### Source material

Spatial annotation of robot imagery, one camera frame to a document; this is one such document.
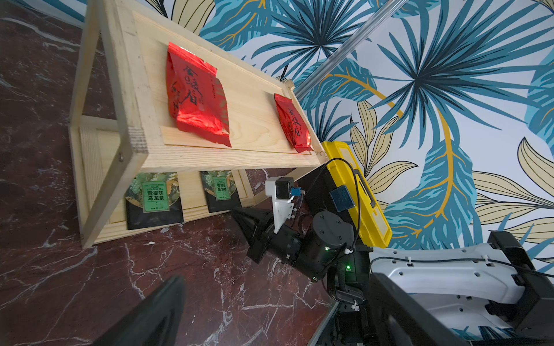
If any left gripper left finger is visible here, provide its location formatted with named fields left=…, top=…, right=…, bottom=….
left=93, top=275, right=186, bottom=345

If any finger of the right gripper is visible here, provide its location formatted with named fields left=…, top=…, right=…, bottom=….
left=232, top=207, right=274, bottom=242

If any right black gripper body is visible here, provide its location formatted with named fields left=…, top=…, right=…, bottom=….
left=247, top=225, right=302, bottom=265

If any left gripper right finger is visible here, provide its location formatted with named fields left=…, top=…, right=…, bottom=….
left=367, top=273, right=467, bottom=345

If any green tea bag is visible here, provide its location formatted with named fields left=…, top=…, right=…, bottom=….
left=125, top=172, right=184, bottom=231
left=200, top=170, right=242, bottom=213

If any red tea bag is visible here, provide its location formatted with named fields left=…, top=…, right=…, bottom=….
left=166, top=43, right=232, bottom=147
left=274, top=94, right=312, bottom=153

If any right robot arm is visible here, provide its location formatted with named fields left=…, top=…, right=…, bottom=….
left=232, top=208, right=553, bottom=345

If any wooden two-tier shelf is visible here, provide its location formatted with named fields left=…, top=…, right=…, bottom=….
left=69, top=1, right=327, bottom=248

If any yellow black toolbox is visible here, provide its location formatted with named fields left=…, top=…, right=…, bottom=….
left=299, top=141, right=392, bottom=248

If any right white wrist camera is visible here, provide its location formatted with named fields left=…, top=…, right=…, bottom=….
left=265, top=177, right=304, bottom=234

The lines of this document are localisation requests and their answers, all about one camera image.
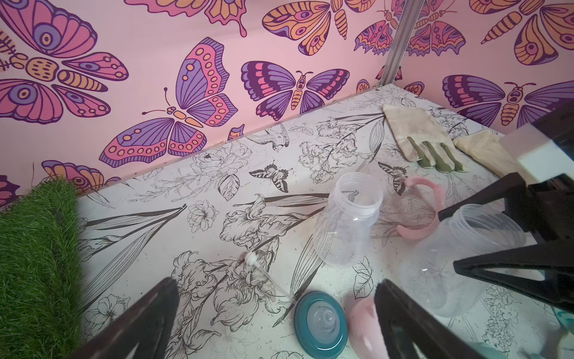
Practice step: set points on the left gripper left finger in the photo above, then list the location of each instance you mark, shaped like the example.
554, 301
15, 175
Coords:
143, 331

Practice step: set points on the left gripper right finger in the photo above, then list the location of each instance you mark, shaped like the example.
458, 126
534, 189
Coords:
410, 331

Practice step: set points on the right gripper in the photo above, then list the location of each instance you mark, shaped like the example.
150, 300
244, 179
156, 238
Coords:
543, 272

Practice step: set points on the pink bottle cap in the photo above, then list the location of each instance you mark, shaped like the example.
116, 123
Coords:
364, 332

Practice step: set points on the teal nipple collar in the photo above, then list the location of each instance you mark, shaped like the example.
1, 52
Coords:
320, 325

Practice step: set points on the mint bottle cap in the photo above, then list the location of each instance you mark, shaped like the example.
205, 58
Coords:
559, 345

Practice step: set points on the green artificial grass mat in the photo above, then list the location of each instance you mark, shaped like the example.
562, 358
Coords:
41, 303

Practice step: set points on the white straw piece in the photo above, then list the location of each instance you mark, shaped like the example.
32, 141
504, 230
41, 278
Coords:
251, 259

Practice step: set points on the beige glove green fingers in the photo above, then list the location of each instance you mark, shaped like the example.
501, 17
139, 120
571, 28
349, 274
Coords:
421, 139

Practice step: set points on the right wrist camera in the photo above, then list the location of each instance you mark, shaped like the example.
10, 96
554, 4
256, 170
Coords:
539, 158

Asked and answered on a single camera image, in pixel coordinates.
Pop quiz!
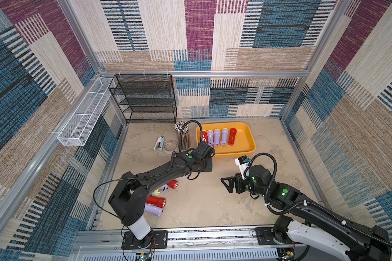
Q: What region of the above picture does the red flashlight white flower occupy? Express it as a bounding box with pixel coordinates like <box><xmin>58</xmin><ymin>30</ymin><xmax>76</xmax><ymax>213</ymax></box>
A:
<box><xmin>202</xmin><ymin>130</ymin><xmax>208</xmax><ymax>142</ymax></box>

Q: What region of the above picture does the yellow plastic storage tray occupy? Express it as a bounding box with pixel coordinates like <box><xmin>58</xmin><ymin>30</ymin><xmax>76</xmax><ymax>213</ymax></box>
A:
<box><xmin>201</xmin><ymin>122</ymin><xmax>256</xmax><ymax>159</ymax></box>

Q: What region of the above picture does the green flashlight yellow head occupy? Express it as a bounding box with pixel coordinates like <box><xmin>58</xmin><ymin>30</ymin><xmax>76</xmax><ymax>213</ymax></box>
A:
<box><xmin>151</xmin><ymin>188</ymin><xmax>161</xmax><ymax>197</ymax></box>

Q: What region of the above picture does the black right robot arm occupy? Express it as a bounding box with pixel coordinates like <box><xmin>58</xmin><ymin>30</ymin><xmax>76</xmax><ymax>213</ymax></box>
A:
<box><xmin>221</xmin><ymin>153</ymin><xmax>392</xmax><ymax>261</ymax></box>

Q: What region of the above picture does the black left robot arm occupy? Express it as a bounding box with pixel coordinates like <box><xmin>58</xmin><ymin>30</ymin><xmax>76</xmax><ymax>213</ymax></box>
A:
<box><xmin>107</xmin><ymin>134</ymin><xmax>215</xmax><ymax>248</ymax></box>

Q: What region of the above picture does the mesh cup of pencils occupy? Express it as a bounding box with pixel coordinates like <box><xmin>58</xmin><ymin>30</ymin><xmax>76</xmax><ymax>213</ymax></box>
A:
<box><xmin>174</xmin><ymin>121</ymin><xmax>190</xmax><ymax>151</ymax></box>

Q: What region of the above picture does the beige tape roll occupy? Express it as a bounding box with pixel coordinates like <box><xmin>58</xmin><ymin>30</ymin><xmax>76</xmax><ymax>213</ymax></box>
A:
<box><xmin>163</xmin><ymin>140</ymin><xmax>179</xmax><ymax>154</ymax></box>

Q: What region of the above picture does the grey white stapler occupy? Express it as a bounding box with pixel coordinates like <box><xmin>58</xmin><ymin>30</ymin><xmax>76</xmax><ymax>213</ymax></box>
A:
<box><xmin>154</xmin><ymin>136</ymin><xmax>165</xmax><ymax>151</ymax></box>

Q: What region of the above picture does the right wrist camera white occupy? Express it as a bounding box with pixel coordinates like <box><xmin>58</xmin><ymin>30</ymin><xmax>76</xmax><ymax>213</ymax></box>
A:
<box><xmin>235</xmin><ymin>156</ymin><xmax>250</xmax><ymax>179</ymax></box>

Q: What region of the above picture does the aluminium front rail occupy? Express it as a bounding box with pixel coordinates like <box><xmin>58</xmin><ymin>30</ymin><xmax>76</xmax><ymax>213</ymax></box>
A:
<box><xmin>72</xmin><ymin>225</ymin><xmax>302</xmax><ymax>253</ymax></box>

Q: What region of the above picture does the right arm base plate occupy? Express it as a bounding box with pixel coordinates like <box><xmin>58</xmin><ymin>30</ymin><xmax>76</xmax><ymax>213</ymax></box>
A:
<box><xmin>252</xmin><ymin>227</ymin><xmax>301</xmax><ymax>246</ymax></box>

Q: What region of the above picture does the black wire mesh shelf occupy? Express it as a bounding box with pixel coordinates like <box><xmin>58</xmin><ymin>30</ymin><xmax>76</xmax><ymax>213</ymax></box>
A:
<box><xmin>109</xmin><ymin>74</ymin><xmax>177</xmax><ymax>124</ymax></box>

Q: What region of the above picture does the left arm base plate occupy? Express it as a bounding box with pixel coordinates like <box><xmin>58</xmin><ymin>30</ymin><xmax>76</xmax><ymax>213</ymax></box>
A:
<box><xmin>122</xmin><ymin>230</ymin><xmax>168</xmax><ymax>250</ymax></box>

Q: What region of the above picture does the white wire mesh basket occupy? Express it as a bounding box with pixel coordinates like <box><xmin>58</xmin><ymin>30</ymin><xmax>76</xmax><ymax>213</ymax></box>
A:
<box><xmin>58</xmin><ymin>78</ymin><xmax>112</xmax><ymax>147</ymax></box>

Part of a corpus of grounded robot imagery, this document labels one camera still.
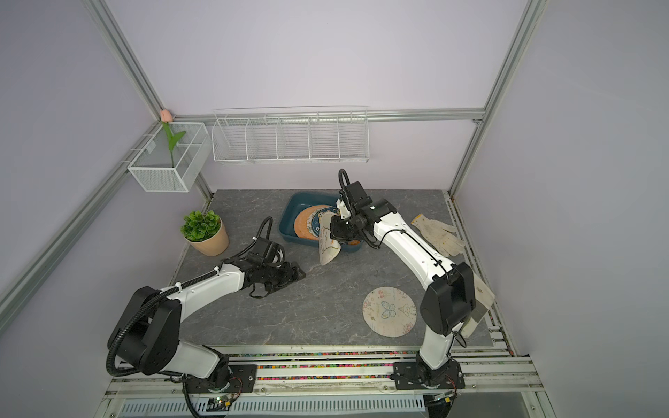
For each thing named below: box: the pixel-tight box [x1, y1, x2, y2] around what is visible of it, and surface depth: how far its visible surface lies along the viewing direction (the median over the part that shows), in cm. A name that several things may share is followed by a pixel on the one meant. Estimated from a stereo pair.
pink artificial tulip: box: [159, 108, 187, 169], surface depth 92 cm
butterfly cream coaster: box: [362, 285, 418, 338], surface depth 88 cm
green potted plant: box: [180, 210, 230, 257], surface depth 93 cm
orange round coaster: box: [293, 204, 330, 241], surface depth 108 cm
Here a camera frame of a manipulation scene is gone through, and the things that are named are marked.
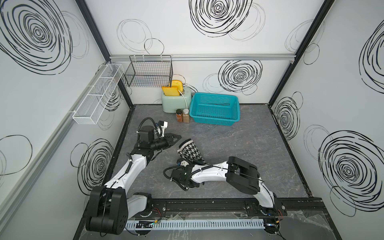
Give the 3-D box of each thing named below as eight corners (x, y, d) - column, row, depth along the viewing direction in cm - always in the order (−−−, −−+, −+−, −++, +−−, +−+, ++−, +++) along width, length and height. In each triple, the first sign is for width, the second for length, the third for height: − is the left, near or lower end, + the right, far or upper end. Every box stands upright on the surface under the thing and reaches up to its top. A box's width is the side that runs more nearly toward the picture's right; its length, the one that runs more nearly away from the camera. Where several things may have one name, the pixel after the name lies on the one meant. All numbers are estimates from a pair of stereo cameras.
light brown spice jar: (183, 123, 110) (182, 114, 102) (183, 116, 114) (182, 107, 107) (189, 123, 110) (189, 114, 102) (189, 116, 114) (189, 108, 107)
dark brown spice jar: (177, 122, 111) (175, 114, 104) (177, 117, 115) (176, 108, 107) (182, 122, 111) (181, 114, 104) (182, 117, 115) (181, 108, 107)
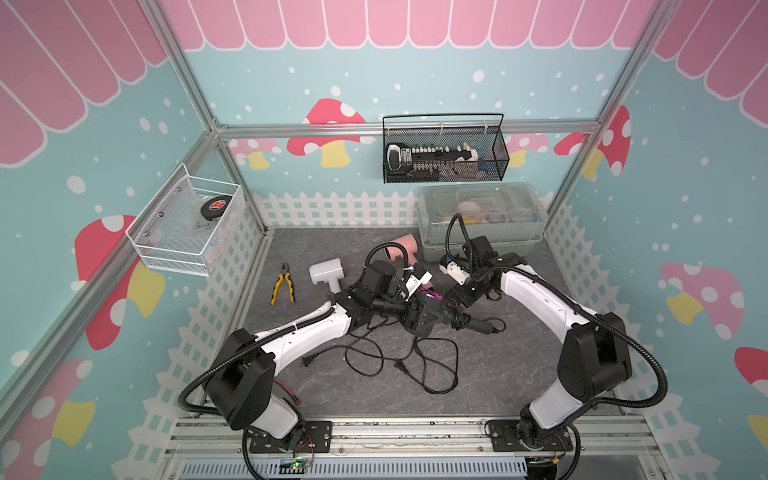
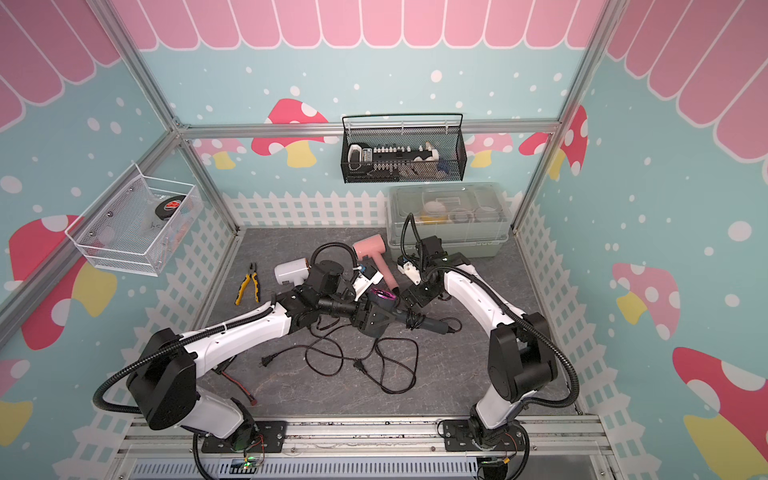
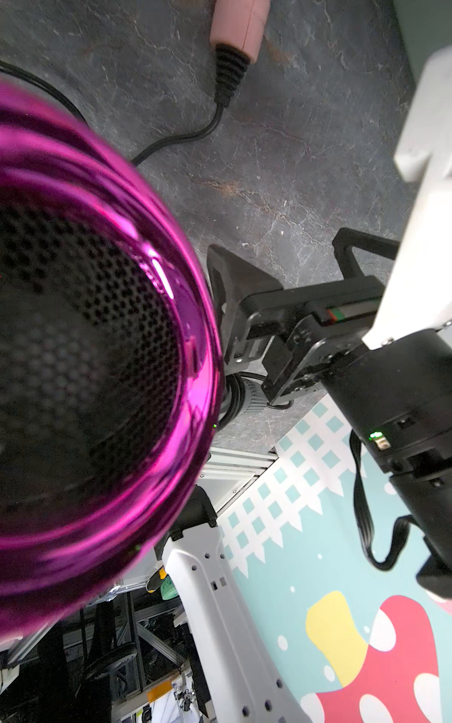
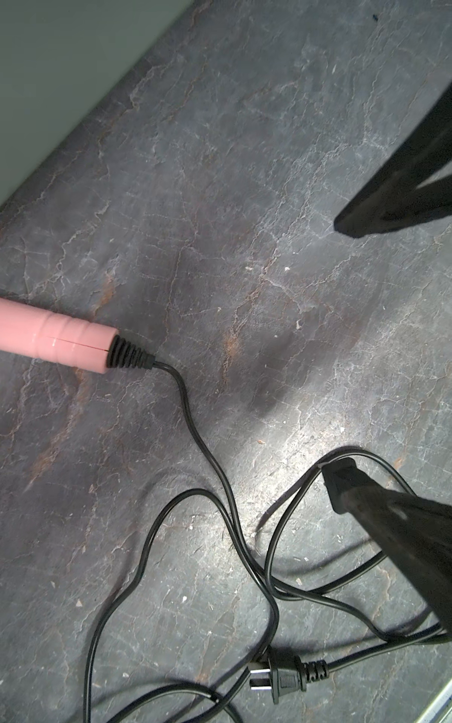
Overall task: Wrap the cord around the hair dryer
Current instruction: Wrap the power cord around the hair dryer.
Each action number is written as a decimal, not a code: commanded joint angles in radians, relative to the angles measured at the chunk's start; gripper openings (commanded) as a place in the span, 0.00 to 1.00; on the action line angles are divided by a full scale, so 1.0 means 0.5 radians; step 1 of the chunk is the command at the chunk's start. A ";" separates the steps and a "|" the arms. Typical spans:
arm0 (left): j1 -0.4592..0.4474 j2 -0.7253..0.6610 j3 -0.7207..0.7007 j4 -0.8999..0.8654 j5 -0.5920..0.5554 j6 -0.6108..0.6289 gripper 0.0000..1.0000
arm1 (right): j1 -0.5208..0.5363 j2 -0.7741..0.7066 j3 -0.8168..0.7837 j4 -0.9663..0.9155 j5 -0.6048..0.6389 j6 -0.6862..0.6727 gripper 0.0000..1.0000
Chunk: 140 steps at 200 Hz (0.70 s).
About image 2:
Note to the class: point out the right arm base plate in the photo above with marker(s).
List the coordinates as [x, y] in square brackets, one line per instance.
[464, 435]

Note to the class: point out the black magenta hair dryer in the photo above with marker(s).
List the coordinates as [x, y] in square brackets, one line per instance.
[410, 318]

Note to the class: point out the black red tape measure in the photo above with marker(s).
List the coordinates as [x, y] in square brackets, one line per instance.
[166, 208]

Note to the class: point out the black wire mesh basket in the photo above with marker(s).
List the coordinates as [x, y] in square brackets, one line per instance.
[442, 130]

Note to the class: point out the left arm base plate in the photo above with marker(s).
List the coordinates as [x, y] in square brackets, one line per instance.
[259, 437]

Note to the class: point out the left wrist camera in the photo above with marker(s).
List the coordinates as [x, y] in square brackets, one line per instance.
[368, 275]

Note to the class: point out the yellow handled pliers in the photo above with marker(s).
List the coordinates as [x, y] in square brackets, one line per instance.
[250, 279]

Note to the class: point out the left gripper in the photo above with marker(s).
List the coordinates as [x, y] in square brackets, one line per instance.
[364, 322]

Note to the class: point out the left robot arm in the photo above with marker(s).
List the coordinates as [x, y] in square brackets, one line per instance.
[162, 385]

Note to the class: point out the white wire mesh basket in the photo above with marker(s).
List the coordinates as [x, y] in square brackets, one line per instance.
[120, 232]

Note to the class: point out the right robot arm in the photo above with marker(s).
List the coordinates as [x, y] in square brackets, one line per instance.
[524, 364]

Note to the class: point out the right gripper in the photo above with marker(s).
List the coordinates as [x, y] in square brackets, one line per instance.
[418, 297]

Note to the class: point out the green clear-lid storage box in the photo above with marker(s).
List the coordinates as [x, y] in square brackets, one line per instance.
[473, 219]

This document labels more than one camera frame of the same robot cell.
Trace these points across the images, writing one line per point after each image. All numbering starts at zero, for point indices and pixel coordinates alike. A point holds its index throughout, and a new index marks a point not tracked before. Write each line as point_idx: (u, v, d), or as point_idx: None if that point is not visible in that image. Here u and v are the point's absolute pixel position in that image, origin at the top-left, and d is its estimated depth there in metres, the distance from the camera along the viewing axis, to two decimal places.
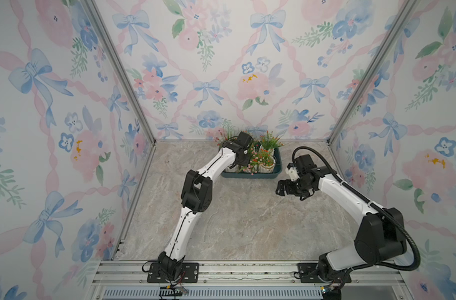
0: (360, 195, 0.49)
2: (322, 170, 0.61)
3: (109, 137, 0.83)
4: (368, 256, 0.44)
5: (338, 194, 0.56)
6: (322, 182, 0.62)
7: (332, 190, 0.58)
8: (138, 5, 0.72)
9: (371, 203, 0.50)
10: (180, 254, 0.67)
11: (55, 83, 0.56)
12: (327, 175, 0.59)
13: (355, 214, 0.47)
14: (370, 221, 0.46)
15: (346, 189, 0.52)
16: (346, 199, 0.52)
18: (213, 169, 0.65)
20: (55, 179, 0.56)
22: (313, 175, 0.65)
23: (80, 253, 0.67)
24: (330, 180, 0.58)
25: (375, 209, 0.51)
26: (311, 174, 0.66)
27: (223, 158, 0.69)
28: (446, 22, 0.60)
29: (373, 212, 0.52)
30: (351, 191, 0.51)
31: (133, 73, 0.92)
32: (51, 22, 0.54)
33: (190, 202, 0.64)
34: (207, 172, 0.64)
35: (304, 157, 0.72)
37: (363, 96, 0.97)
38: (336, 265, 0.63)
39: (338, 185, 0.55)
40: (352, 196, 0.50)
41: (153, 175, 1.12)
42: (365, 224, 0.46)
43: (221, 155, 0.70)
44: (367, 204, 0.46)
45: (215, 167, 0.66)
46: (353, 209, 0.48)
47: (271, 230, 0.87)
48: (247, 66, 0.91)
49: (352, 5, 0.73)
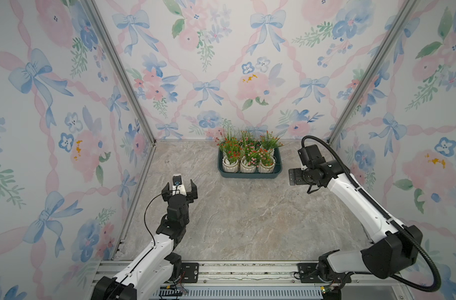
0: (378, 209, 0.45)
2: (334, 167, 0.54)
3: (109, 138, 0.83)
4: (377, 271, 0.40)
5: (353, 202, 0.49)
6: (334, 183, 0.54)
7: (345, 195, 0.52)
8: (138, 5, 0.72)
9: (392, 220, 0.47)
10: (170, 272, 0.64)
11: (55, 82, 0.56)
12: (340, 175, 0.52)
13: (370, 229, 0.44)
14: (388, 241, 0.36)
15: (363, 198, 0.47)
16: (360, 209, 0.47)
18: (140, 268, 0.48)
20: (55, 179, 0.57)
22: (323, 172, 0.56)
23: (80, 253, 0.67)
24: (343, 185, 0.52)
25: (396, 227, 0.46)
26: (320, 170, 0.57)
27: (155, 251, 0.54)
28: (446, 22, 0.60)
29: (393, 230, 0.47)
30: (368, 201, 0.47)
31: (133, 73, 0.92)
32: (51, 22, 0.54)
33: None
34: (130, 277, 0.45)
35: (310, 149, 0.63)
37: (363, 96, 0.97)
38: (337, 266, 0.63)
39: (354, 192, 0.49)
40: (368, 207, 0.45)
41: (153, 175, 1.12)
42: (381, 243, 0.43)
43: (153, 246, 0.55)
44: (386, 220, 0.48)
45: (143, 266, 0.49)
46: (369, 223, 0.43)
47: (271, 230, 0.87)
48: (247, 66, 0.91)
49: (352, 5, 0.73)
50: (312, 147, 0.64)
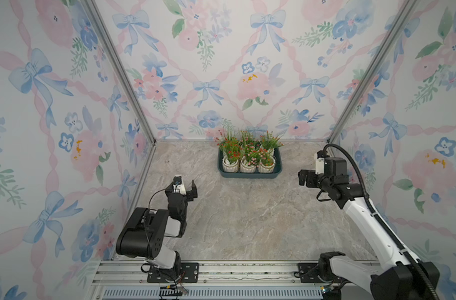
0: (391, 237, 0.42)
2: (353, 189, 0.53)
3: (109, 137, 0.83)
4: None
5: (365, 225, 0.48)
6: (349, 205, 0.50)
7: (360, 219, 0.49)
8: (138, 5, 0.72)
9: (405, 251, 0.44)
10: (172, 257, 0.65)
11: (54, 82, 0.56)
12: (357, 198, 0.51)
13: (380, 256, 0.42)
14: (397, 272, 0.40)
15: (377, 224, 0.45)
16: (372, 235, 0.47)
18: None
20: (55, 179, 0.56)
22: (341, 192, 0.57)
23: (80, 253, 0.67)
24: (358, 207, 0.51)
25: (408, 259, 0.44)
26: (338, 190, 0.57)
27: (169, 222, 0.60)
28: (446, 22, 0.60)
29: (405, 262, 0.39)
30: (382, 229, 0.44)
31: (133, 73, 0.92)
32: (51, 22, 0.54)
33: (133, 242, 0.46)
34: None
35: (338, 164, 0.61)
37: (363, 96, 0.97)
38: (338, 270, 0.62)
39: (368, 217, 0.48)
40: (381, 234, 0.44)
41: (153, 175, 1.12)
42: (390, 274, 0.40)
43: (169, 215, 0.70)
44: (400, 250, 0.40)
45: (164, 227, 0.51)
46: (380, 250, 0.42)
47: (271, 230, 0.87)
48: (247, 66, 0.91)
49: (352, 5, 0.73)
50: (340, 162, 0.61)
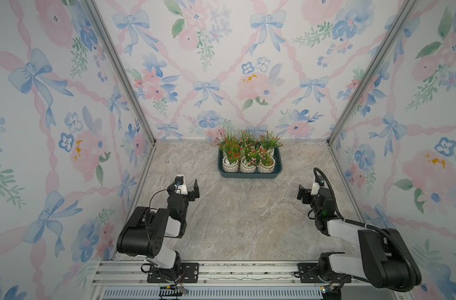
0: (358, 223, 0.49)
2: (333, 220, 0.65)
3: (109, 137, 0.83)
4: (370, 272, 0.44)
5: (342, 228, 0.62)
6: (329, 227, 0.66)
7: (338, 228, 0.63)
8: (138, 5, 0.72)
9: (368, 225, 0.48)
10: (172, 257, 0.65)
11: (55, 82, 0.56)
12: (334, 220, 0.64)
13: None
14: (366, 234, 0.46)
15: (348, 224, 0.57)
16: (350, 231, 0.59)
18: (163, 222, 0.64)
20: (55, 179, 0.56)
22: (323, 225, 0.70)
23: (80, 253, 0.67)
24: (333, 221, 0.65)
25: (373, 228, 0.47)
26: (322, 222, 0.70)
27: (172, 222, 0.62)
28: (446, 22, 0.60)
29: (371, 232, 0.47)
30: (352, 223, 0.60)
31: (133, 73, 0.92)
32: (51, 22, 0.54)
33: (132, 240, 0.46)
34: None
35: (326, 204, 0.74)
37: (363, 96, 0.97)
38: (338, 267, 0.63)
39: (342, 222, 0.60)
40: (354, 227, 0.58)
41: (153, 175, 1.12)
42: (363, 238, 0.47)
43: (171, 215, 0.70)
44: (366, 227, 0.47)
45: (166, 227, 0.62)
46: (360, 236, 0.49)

### Problem statement
Tally the lines of the entries that include the word "cord" and give only the total.

### Problem solution
2